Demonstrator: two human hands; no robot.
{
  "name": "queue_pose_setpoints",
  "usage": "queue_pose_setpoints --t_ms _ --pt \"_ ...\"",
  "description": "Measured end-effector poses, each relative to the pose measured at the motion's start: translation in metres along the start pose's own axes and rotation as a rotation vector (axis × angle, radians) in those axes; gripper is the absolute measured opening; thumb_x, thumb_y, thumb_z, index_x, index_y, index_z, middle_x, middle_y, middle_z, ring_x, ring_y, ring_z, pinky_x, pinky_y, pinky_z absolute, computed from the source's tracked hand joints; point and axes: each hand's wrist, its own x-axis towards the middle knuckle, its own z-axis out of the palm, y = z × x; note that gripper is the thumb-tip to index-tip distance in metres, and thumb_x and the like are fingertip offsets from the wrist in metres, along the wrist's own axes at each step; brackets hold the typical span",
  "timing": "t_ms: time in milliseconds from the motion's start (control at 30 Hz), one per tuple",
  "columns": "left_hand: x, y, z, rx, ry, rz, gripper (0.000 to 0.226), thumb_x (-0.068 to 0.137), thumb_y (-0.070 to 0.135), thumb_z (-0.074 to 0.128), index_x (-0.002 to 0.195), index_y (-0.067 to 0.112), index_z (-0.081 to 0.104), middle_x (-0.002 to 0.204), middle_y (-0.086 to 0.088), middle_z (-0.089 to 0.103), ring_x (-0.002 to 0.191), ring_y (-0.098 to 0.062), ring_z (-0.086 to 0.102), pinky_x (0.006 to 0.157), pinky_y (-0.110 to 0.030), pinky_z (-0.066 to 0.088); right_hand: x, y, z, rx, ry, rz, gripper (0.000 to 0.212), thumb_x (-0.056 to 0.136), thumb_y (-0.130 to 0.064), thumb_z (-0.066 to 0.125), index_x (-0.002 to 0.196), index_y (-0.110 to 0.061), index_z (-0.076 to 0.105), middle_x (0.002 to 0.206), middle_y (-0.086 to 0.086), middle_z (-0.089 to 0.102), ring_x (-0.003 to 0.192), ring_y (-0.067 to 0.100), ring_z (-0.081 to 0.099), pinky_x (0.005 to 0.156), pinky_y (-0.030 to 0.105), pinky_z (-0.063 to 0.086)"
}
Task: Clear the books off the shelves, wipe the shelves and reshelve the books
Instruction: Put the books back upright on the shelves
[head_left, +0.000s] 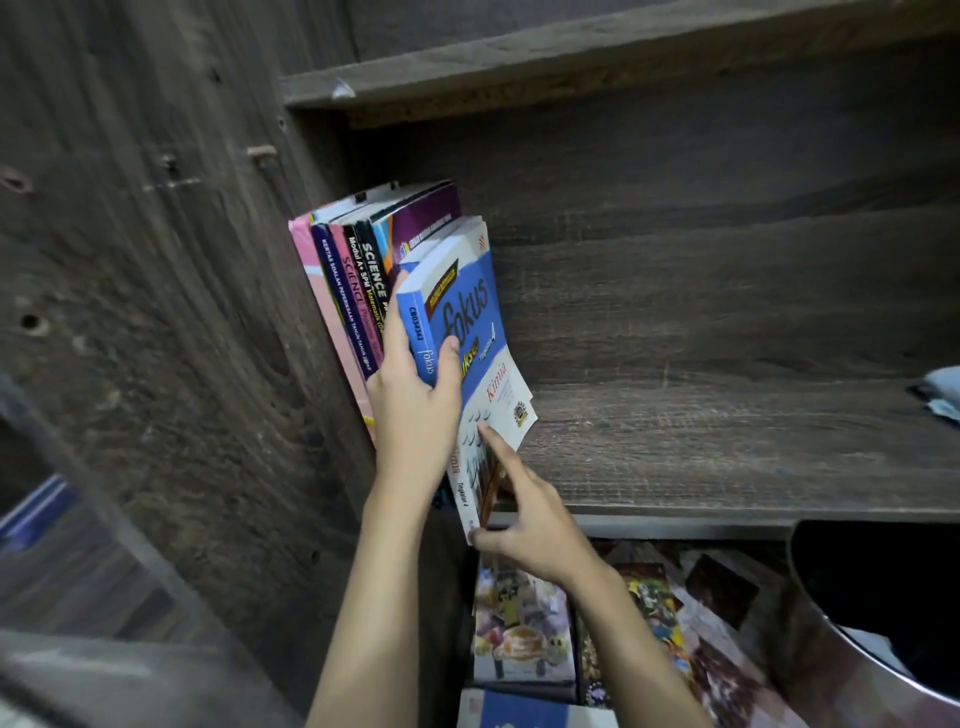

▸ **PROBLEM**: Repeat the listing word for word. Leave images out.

▸ **SOLUTION TO THIS TASK**:
Demonstrator: two human hands; no robot.
{
  "name": "queue_pose_setpoints",
  "usage": "queue_pose_setpoints --t_ms _ --pt \"_ ...\"",
  "description": "Measured end-effector poses, each relative to the pose measured at the motion's start: translation in metres along the start pose's own axes and rotation as a rotation vector (axis × angle, radians) in those axes; gripper is the absolute measured opening; thumb_x, thumb_y, thumb_z, index_x, index_y, index_z, middle_x, middle_y, middle_z, ring_x, ring_y, ring_z, pinky_x, pinky_y, pinky_z absolute, computed from the source's tracked hand joints; point and axes: each hand's wrist, its own x-axis towards the middle knuckle, its own z-axis out of the palm, y = z × x; note that gripper is the thumb-tip to index-tip distance in metres, and thumb_x and the like are fingertip offsets from the wrist in metres, along the wrist's own axes at each step; brackets hold the typical span",
  "timing": "t_ms: time in milliseconds from the motion's start (control at 30 Hz), one per tuple",
  "columns": "left_hand: x, y, z, rx, ry, rz, gripper (0.000 to 0.226), thumb_x (-0.068 to 0.137), thumb_y (-0.070 to 0.135), thumb_z (-0.074 to 0.128), index_x (-0.002 to 0.195), index_y (-0.067 to 0.112), index_z (-0.081 to 0.104), middle_x (-0.002 to 0.204), middle_y (-0.086 to 0.088), middle_z (-0.089 to 0.103), ring_x (-0.002 to 0.191), ring_y (-0.098 to 0.062), ring_z (-0.086 to 0.102), pinky_x (0.006 to 0.157), pinky_y (-0.110 to 0.030), pinky_z (-0.066 to 0.088); right_hand: x, y, z, rx, ry, rz, gripper (0.000 to 0.212), thumb_x (-0.056 to 0.136), thumb_y (-0.130 to 0.064), thumb_z (-0.066 to 0.125), index_x (-0.002 to 0.196), index_y (-0.110 to 0.061), index_z (-0.076 to 0.105), middle_x (0.002 to 0.206), middle_y (-0.086 to 0.086), middle_z (-0.089 to 0.102), ring_x (-0.003 to 0.192), ring_y (-0.067 to 0.100), ring_z (-0.081 to 0.099), pinky_x (0.005 to 0.156), pinky_y (-0.030 to 0.105), pinky_z (-0.063 to 0.086)"
}
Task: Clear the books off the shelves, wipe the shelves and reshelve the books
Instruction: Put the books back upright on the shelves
[head_left, +0.000s] 

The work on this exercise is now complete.